Exercise brief >> Return only the lines running from the top of the entries to the line with "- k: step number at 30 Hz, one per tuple", inclusive, exactly as written.

-- Provided data follows --

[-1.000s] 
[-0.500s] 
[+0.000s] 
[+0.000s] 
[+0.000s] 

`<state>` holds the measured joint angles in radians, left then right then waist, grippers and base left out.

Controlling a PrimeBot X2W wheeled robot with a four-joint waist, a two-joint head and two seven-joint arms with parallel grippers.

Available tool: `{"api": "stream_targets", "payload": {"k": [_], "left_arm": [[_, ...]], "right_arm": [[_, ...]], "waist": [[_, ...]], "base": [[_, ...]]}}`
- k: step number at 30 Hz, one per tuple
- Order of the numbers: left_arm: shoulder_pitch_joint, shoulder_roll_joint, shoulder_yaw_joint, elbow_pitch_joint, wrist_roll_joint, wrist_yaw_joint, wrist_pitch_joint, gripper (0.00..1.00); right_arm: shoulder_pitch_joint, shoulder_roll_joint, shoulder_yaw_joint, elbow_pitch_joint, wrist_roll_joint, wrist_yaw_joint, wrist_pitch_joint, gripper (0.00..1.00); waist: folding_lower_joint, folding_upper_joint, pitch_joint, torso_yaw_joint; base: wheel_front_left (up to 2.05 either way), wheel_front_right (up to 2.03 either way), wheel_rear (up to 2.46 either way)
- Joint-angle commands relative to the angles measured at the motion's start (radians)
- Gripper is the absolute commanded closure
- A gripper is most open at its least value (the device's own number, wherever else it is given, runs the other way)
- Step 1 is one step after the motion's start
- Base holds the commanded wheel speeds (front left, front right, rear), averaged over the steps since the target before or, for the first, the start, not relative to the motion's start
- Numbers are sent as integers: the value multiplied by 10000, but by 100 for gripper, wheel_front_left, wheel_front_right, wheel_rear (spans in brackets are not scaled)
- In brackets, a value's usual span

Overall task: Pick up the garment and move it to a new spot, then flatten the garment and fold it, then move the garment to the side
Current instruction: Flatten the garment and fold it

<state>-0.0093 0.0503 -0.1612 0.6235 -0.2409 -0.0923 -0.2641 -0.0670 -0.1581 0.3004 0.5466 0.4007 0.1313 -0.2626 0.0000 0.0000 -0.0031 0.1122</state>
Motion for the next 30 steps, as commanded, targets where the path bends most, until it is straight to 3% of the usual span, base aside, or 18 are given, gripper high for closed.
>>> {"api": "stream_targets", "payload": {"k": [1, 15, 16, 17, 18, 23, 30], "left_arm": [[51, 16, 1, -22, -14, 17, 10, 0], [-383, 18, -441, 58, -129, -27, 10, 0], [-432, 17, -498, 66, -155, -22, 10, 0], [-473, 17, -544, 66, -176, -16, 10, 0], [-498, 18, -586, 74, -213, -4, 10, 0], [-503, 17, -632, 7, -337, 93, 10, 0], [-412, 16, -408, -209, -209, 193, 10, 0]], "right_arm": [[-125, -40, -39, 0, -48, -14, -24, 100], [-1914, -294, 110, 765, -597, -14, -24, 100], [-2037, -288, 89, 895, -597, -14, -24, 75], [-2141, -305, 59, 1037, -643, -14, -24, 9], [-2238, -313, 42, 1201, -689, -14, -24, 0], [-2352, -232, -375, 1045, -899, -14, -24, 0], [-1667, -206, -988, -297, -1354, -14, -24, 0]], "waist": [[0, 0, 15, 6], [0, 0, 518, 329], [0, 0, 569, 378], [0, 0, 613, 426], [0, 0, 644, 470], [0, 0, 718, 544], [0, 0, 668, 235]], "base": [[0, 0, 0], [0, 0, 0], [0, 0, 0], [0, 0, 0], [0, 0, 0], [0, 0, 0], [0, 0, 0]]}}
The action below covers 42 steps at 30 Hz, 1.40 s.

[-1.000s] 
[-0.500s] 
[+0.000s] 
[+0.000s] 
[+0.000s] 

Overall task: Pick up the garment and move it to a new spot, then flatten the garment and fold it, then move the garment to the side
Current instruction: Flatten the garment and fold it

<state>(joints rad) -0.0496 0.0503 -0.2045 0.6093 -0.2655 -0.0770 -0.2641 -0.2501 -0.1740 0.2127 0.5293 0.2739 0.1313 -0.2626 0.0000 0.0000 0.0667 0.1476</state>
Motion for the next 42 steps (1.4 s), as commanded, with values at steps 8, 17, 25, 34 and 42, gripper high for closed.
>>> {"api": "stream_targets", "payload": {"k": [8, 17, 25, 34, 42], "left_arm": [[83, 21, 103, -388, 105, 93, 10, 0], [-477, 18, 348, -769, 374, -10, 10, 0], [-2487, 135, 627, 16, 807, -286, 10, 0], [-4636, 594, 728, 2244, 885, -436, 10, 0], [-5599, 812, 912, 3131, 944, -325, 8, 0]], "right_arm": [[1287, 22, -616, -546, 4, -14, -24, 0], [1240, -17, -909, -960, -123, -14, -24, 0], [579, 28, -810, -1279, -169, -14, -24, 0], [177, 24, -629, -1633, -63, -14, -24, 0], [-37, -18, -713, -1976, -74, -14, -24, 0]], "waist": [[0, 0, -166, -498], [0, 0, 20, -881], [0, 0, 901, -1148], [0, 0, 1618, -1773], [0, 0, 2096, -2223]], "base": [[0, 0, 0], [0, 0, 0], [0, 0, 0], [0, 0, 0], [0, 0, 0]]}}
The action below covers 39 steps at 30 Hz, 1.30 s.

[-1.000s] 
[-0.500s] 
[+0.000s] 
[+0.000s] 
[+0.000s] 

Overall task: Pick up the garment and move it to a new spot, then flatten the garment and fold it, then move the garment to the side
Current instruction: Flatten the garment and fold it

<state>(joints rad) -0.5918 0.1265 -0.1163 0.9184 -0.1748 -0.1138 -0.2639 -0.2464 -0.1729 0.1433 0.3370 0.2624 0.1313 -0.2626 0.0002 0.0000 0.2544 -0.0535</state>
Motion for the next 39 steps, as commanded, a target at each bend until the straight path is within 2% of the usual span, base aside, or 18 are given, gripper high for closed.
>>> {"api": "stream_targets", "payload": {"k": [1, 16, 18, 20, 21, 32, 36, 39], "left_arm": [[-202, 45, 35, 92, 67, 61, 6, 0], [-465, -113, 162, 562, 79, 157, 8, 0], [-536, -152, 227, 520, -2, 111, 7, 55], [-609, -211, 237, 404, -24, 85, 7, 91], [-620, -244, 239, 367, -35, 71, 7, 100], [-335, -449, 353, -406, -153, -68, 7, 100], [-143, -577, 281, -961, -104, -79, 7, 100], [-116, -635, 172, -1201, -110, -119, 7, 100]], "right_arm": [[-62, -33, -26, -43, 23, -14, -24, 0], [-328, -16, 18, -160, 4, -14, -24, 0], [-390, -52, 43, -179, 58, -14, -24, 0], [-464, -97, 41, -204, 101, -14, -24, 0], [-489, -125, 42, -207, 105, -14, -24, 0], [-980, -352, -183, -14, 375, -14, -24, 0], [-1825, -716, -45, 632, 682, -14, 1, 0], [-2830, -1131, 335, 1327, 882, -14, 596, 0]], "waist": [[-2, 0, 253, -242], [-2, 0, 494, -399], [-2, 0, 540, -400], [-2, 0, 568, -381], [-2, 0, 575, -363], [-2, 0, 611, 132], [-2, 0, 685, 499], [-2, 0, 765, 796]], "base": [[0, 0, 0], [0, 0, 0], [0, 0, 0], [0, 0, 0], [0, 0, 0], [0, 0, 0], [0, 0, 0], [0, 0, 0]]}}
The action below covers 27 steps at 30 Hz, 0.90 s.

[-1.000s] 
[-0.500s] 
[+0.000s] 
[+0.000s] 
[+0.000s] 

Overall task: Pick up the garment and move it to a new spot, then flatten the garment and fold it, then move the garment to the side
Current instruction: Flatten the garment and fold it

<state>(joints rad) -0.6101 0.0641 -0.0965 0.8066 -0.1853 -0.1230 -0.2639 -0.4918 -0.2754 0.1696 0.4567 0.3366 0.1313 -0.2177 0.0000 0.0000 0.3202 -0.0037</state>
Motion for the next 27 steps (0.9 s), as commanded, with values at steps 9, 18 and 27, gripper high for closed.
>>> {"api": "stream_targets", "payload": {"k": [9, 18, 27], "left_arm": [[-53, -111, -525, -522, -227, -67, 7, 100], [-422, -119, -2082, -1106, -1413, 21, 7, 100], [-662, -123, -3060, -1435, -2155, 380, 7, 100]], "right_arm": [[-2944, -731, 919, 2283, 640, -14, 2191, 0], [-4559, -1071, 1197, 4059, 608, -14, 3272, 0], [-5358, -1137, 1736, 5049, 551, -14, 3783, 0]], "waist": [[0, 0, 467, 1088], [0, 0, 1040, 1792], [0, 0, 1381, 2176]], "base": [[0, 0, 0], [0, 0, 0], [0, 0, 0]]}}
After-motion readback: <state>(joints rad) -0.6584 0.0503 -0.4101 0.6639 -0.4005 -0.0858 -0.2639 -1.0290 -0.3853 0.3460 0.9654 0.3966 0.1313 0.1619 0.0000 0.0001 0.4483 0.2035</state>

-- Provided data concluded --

Result below >>
[-1.000s] 
[-0.500s] 
[+0.000s] 
[+0.000s] 
[+0.000s] 

`<state>` holds the measured joint angles in radians, left then right then waist, grippers and base left out.

Controlling a PrimeBot X2W wheeled robot with a four-joint waist, a two-joint head and two seven-joint arms with parallel grippers.

Available tool: `{"api": "stream_targets", "payload": {"k": [_], "left_arm": [[_, ...]], "right_arm": [[_, ...]], "waist": [[_, ...]], "base": [[_, ...]]}}`
- k: step number at 30 Hz, one per tuple

The exercise requires no more work.